Demethylation of ITGAV accelerates osteogenic differentiation in a blast-induced heterotopic ossification in vitro cell culture model

Trauma-induced heterotopic ossification is an intriguing phenomenon involving the inappropriate ossification of soft tissues within the body such as the muscle and ligaments. This inappropriate formation of bone is highly prevalent in those affected by blast injuries. Here, we developed a simplified cell culture model to evaluate the molecular events involved in heterotopic ossification onset that arise from the shock wave component of the disease. We exposed three subtypes of human mesenchymal cells in vitro to a single, high-energy shock wave and observed increased transcription in the osteogenic master regulators, Runx2 and Dlx5, and significantly accelerated cell mineralisation. Reduced representation bisulfite sequencing revealed that the shock wave altered methylation of gene promoters, leading to opposing changes in gene expression. Using a drug to target ITGAV, whose expression was perturbed by the shock wave, we found that we could abrogate the deposition of mineral in our model.

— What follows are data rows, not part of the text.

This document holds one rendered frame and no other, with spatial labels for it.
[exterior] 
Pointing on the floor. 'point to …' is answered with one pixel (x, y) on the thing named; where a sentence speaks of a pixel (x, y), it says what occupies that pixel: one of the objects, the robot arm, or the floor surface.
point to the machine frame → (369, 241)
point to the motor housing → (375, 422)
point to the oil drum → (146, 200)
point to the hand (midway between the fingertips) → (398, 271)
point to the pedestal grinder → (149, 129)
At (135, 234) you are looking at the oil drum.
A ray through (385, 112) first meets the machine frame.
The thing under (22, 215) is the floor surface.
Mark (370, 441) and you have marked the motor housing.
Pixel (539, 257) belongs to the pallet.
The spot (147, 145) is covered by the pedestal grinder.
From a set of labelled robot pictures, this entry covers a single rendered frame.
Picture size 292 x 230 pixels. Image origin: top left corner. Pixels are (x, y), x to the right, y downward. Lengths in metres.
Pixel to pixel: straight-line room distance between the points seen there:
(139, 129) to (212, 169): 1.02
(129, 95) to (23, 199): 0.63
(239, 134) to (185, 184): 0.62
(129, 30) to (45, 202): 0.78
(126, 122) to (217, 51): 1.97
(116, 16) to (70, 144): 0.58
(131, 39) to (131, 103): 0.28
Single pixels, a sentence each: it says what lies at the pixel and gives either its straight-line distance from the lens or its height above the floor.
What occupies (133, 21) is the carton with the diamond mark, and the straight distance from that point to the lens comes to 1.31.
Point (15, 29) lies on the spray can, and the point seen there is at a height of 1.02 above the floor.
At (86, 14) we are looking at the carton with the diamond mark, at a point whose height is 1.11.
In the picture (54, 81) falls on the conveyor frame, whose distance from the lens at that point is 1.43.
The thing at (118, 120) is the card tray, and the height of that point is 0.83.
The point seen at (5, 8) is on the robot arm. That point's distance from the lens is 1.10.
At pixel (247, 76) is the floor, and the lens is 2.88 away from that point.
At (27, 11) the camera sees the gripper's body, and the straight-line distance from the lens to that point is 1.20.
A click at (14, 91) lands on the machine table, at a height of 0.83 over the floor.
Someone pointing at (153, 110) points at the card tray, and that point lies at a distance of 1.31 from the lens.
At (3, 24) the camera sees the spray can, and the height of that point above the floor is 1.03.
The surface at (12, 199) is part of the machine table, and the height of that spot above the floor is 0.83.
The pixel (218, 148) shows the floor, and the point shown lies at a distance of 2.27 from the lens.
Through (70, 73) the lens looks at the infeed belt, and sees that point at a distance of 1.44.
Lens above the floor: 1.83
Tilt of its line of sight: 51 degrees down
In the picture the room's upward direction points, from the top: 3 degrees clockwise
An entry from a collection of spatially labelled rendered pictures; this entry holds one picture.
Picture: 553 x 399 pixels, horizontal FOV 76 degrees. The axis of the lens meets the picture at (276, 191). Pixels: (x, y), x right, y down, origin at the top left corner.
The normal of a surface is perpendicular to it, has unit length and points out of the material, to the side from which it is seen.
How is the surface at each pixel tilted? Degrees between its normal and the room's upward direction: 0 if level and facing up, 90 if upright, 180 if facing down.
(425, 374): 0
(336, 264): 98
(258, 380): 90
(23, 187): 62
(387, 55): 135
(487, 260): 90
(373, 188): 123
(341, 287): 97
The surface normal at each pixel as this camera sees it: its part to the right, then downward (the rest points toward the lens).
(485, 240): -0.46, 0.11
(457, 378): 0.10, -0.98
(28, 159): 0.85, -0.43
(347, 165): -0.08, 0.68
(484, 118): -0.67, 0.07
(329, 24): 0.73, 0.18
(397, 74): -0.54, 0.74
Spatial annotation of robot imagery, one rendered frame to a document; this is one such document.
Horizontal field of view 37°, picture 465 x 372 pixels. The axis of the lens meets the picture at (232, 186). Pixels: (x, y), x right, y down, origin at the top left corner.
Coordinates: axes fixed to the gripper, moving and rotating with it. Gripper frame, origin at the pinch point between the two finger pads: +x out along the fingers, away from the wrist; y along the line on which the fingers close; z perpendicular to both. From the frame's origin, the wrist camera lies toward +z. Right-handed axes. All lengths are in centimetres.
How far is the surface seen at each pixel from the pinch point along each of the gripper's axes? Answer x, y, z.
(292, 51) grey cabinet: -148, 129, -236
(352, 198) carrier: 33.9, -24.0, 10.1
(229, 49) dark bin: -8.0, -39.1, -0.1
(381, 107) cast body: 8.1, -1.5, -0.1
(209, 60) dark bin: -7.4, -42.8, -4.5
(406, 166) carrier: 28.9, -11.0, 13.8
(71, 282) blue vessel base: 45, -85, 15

These findings show how new therapeutics for the treatment of heterotopic ossification can be identified using cell culture models. [Display omitted] •Development of an in vitro cell culture model to study blast-induced heterotopic ossification•Application of a single shock wave in air leads to enhanced osteogenic response in cells.•Shock wave exposure results in demethylation of the ITGAV promoter.•Inhibition of ITGAV using cilengitide can abrogate mineral deposition within our in vitro model.